__TASK REQUIREMENTS__
Your answer must be a single number: the count of lines in the records below that include the string "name".

··· EXERCISE MATERIALS

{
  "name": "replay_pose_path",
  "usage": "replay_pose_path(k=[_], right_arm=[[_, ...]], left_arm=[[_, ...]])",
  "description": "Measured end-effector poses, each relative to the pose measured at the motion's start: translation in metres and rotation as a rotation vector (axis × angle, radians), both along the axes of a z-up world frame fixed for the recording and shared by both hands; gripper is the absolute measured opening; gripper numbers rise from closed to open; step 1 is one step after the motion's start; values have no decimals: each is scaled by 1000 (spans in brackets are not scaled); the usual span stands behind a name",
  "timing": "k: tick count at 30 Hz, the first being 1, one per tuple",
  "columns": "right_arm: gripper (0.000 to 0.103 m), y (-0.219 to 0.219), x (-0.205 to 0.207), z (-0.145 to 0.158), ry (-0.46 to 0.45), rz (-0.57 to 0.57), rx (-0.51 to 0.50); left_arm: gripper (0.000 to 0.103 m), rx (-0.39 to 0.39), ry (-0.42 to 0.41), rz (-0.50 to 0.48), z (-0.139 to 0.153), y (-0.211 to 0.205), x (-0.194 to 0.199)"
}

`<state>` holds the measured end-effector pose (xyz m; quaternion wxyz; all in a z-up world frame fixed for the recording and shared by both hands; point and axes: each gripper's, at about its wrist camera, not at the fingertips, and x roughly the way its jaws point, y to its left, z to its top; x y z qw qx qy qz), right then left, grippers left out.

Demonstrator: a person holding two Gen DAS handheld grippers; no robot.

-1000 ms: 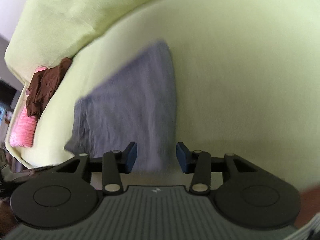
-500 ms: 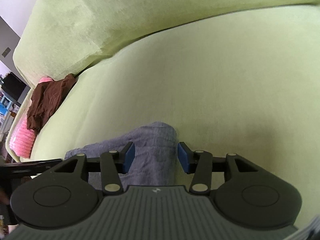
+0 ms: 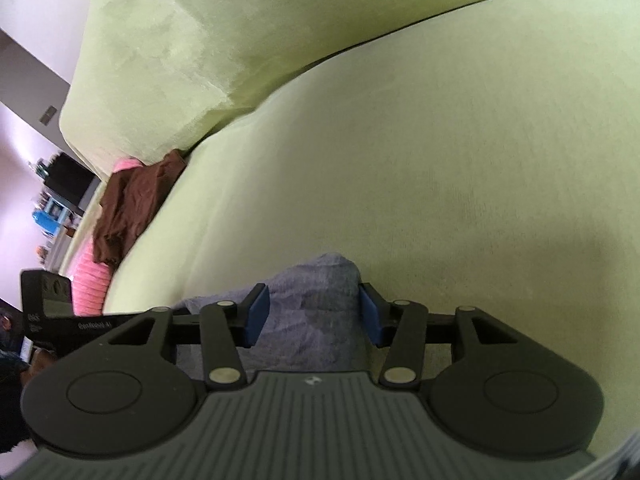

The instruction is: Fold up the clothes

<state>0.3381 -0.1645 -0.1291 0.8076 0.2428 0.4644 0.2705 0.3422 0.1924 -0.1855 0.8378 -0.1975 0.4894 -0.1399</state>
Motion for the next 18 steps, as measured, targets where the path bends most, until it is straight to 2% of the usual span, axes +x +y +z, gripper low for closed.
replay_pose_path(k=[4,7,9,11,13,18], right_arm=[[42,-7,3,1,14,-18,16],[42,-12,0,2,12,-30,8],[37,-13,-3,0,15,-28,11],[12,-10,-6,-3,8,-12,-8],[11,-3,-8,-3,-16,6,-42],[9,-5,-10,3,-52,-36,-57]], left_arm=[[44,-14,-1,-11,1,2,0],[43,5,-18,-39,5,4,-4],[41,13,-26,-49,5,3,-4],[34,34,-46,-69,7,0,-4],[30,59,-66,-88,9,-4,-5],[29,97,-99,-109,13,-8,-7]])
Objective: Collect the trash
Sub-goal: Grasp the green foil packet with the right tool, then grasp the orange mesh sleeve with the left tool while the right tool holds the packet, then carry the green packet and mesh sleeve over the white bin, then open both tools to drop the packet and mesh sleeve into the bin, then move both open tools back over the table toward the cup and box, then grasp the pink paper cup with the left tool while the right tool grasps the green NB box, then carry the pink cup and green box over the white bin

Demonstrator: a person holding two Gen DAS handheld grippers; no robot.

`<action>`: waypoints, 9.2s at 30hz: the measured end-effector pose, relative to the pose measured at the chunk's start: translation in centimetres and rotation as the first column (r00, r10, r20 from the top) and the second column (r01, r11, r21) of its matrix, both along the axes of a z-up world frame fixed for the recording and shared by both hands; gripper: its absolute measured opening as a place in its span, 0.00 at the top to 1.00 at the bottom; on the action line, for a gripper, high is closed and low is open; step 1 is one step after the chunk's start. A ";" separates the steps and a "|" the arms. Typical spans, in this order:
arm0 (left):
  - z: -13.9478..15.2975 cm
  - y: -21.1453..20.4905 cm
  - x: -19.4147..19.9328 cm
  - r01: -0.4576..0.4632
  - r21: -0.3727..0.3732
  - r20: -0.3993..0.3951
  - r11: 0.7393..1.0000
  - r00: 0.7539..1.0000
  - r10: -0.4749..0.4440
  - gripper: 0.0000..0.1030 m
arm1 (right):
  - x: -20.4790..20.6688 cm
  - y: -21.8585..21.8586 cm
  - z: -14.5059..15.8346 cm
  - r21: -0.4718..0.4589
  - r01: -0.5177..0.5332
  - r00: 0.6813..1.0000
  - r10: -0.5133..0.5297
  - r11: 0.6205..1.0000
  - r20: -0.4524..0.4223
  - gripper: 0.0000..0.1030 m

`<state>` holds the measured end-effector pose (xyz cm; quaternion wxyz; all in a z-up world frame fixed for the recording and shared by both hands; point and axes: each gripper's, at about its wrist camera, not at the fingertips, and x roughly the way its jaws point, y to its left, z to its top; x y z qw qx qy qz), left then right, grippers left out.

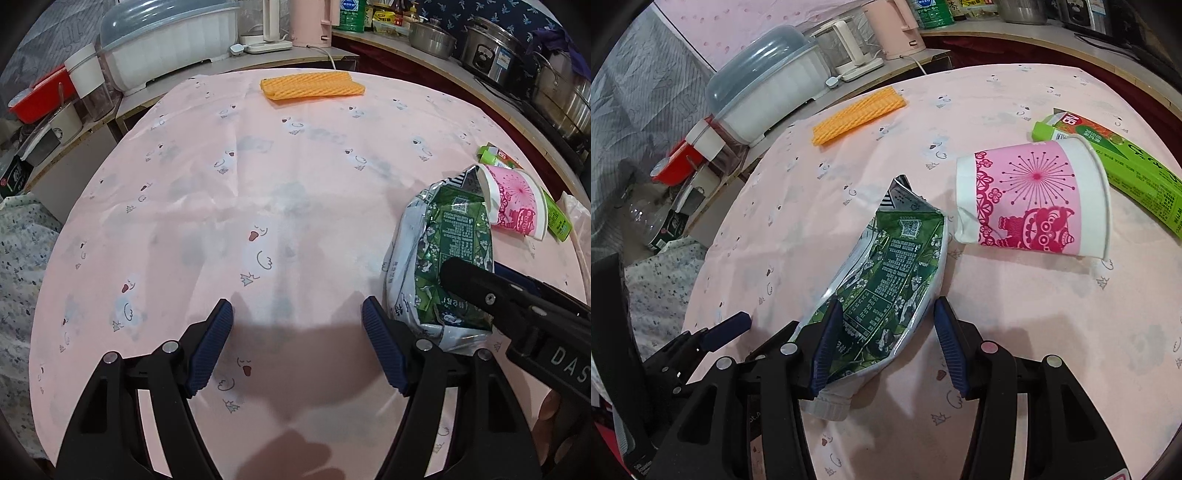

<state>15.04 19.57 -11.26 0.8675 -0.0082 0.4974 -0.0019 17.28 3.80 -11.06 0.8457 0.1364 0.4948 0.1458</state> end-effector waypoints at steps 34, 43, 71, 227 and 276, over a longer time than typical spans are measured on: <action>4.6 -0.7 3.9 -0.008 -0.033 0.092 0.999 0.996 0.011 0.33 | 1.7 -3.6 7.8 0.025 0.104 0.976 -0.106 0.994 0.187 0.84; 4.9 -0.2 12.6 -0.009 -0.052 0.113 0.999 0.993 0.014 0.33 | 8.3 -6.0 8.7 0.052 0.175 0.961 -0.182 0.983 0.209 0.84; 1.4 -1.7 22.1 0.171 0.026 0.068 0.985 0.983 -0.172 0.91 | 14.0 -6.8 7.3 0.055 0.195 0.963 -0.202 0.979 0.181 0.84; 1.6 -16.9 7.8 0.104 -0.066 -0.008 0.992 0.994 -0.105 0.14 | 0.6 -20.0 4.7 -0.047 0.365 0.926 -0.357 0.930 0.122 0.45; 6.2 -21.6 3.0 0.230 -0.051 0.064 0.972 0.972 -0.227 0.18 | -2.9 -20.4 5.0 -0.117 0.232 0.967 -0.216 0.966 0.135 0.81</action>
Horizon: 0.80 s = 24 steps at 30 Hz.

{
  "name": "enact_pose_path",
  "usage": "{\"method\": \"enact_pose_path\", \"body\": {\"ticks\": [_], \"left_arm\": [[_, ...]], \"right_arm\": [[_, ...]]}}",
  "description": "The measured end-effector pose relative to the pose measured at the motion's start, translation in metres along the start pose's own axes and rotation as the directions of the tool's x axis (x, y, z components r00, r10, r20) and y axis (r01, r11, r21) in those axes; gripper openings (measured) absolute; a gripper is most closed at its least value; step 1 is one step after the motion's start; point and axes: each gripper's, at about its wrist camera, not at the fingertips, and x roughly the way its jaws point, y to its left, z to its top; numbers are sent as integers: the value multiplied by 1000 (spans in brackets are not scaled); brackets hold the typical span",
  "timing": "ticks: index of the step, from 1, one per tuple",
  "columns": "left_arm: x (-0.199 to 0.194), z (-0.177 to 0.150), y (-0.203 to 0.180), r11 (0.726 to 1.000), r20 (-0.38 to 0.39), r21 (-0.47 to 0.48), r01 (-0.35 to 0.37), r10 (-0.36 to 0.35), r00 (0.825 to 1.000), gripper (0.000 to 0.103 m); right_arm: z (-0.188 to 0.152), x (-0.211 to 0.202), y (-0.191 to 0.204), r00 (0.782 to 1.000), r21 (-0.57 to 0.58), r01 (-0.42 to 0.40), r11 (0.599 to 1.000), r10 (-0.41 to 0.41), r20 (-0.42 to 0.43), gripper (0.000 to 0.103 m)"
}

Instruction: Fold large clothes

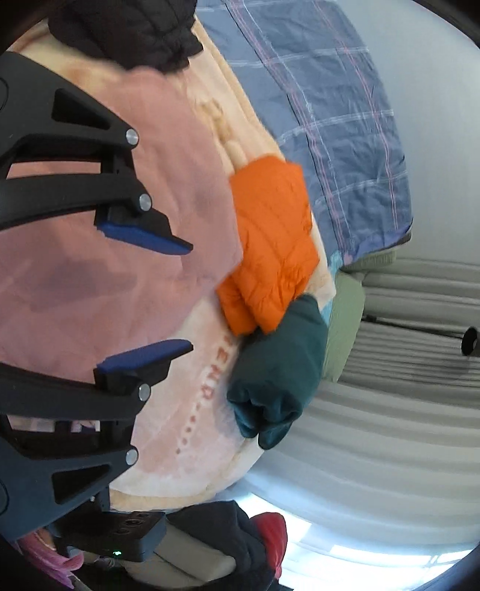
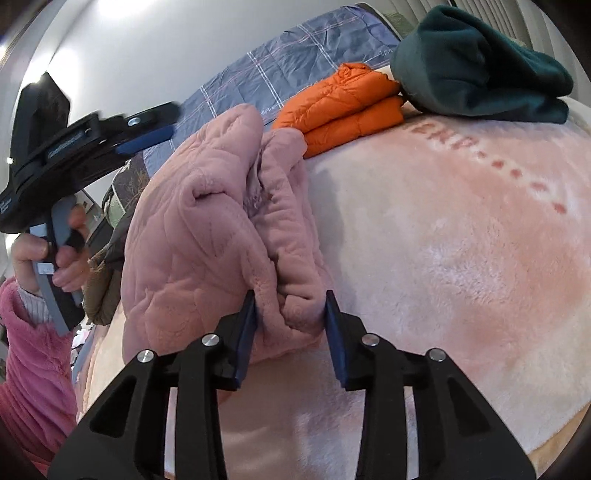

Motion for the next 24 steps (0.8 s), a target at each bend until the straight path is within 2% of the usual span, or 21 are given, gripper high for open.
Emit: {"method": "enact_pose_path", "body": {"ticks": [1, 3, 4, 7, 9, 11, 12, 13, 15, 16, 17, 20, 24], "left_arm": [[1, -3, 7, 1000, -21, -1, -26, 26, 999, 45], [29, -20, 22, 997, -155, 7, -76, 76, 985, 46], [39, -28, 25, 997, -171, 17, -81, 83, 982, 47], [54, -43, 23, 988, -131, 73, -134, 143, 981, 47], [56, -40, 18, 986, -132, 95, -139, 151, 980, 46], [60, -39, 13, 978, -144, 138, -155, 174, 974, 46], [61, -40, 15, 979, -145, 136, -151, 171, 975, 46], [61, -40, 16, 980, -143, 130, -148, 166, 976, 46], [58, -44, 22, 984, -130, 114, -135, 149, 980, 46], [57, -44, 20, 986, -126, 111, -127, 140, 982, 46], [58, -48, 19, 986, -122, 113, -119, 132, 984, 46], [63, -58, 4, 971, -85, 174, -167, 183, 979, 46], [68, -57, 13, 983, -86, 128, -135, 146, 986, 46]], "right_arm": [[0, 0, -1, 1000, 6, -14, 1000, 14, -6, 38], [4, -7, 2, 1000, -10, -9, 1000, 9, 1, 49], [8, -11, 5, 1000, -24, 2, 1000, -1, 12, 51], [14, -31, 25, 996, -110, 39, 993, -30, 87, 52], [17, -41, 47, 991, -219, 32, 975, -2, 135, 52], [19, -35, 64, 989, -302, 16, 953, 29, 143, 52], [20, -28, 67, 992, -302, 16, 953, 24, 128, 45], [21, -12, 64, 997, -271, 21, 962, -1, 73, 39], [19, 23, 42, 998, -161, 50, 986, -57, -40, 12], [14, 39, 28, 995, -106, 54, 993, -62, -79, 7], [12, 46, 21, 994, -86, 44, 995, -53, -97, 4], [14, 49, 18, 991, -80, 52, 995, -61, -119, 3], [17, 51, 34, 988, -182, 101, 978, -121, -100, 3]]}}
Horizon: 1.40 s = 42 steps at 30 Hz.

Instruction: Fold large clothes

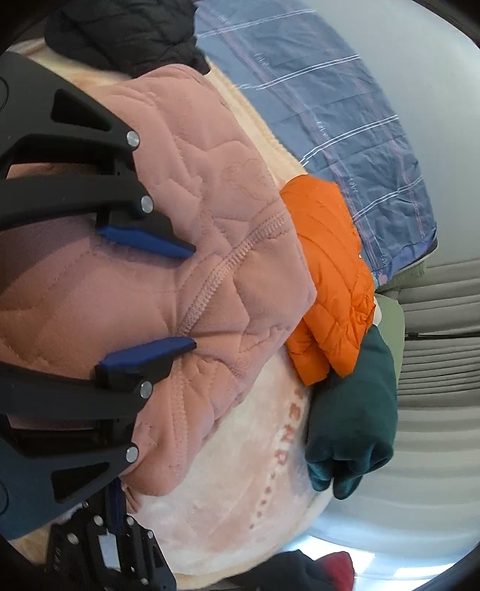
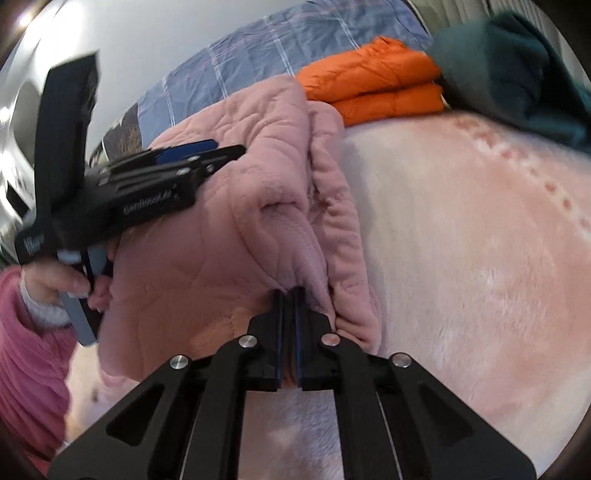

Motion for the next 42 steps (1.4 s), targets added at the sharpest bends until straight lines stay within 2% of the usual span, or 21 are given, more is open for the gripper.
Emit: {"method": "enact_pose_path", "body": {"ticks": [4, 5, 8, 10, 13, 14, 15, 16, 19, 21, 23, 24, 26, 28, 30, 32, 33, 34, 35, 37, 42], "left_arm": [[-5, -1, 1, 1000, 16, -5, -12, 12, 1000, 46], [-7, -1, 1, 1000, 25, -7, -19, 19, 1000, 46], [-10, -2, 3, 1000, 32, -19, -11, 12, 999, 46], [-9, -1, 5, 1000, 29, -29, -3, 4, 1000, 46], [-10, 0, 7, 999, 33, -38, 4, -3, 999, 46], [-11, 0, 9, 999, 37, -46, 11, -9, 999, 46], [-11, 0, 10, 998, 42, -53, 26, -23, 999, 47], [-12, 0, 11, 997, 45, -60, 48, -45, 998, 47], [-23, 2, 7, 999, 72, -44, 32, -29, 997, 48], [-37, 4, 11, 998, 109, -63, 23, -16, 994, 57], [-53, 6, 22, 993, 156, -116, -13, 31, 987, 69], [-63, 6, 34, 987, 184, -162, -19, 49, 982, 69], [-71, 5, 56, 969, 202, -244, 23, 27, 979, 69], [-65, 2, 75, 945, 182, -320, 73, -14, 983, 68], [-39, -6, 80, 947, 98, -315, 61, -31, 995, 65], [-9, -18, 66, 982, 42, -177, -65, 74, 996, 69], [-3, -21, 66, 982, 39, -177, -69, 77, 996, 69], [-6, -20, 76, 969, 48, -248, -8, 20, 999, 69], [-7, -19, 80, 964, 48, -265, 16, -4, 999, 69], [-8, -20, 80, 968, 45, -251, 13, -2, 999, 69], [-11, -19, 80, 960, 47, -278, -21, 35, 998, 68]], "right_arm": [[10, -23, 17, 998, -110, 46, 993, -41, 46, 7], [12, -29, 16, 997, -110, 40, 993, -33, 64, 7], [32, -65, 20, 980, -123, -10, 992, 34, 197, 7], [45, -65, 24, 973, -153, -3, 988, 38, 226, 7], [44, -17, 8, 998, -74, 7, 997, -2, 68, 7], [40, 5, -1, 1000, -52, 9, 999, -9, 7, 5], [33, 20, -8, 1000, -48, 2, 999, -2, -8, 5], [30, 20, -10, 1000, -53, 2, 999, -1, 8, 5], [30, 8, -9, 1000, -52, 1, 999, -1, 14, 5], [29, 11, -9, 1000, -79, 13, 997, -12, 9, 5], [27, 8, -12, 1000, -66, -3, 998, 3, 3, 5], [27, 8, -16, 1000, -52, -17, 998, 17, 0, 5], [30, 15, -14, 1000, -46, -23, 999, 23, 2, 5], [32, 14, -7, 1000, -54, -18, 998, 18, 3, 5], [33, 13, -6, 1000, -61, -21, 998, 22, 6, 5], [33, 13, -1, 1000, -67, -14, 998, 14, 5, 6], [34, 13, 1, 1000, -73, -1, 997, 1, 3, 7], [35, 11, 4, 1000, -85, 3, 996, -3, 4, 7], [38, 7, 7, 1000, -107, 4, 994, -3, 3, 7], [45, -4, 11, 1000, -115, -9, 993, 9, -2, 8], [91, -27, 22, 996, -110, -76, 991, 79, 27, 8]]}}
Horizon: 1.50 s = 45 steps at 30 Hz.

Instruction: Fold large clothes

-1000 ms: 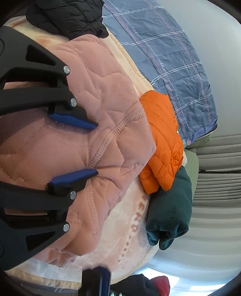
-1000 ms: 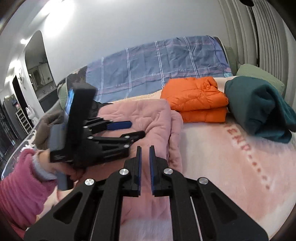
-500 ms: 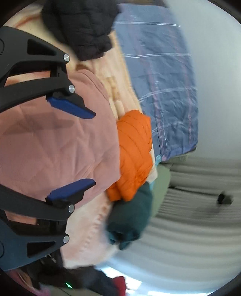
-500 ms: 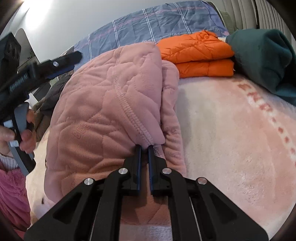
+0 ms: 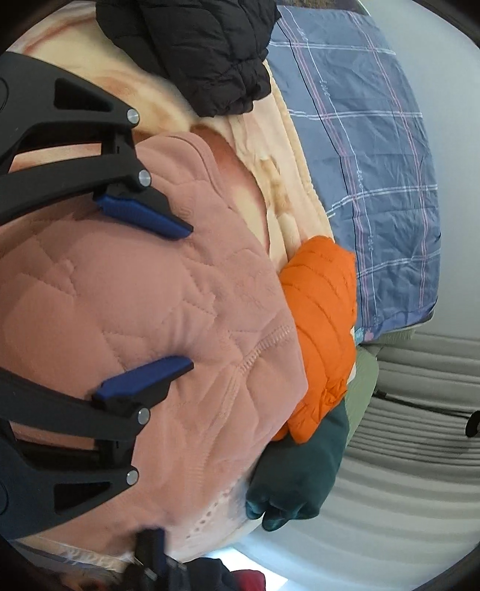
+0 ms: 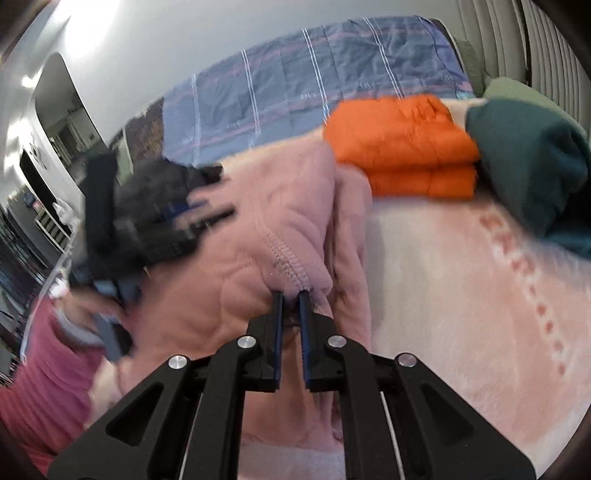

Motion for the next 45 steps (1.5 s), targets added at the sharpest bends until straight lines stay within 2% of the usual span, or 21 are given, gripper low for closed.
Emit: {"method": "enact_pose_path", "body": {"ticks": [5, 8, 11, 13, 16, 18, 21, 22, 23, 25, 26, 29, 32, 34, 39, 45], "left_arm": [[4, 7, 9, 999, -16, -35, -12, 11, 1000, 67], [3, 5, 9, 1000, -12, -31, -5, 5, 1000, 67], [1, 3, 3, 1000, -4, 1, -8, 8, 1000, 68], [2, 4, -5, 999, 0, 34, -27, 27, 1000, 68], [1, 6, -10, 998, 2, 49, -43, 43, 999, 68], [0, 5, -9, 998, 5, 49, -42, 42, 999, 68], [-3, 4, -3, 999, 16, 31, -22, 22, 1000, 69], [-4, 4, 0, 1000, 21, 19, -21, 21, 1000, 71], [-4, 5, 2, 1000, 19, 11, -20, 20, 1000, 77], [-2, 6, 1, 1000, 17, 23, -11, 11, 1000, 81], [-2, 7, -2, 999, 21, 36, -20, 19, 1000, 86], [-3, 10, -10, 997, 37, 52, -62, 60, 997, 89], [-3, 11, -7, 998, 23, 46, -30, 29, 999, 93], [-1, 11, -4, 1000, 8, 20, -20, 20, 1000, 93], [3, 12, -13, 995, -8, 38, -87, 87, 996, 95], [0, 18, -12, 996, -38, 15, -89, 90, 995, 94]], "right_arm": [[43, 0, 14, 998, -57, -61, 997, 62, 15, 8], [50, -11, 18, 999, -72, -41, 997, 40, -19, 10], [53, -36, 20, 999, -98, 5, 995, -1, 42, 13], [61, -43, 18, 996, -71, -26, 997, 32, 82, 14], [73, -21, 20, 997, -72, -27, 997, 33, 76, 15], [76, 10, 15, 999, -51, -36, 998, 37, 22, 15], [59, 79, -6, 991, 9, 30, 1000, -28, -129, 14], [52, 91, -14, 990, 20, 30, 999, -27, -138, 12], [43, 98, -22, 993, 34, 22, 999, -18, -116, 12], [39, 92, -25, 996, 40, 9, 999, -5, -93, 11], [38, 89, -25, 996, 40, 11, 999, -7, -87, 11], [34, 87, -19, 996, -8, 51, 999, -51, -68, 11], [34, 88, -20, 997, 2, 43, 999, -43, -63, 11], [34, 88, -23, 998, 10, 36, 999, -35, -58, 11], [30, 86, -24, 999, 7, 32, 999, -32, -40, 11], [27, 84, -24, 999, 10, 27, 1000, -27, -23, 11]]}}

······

__COMPLETED EXERCISE__
3